By incorporating such aspects of equality and coincidental discovery in their objectives, technologists can help assuage the filter bubble problem. Business managers can also help by trying to quantify the value of planning for such serendipitous results in software systems they are responsible for. One possible source of this value already comes from reducing the “creepy” factor that is associated with many modern personalization systems that make the user feel that the software system knows too much about her private preferences. When Target sent a coupon book of pregnancy products to a teenager in Minneapolis, it spooked her father who realized that she was pregnant only well after seeing the book. One antidote employed by such campaigns is to mix in random coupons for non-pregnancy products that are still relevant. This solution reduces the creepiness of the personal targeting while making space to show a more diverse set of products that may result in interesting discoveries.

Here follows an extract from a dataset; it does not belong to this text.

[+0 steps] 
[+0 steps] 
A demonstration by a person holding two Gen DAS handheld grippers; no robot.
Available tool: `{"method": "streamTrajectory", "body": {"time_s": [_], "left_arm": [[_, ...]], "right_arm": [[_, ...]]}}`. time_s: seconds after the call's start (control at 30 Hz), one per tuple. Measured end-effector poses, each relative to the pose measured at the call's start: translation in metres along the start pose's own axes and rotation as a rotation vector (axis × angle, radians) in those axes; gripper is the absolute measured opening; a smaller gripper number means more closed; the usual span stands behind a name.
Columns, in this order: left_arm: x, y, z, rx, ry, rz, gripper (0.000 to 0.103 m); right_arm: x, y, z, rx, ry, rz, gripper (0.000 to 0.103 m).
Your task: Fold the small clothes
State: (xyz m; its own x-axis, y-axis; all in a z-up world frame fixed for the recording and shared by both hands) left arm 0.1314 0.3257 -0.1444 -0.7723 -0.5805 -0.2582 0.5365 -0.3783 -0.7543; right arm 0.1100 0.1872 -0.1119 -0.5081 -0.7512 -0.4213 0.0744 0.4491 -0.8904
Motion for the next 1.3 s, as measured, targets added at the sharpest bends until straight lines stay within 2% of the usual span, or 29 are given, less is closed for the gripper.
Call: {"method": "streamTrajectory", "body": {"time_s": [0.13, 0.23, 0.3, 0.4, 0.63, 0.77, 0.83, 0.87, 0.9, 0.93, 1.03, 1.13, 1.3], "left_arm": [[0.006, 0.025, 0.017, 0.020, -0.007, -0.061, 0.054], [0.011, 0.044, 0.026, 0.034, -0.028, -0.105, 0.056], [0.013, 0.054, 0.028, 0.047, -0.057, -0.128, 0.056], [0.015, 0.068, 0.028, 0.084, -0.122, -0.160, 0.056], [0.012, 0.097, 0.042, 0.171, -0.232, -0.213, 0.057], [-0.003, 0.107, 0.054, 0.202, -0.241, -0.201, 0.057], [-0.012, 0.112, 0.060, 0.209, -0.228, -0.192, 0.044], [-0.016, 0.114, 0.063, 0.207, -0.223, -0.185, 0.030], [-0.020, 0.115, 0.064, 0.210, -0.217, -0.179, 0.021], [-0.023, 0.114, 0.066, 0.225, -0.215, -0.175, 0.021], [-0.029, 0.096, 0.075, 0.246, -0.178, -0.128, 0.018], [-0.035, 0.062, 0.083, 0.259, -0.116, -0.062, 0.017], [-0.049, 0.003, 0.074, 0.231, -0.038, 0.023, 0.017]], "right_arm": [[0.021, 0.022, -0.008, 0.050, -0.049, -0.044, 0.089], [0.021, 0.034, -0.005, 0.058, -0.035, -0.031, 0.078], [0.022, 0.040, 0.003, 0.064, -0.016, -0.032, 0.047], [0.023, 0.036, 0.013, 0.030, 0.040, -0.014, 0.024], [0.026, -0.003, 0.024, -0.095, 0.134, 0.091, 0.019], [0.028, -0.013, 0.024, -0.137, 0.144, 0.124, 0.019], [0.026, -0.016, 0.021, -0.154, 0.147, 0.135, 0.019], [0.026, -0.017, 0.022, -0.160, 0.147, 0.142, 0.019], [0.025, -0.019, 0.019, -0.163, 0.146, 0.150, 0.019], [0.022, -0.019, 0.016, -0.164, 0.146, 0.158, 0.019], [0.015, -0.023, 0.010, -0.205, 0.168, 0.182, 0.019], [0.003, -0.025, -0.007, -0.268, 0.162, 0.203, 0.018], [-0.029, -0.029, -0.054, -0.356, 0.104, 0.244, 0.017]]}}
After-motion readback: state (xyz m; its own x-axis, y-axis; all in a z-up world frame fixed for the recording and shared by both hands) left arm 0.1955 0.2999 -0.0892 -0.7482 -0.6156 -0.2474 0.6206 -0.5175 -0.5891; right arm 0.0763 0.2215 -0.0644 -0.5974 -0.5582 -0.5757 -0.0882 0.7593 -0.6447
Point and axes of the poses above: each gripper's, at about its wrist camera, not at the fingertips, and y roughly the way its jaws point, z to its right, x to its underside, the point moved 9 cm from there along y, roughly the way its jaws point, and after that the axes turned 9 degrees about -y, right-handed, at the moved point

Establishing order for controlled chaos

There is an even broader role for social and political bodies to play in this correction: All societies that oversee information collection curation and presentation, as well as those that set technological standards must be mindful of this trade-off between the benefits and harms of personalization. Journalists, sociologists and media executives must weigh in on the debate to highlight the importance of diversity by exposing the tangible benefits from not moving towards excessive personalization and maintaining a broad and common point of reference. Let us carefully understand the implications of the bargain we are making for better organization and access to our information and ask ourselves the following question: is the convenience, speed and quick gratification offered by personalization worth the loss of a more deliberate trawl through the information that holds the possibility of seeing a golden nugget of coincidental and view-altering perspective along the way? Keep this in mind in your next session of web surfing!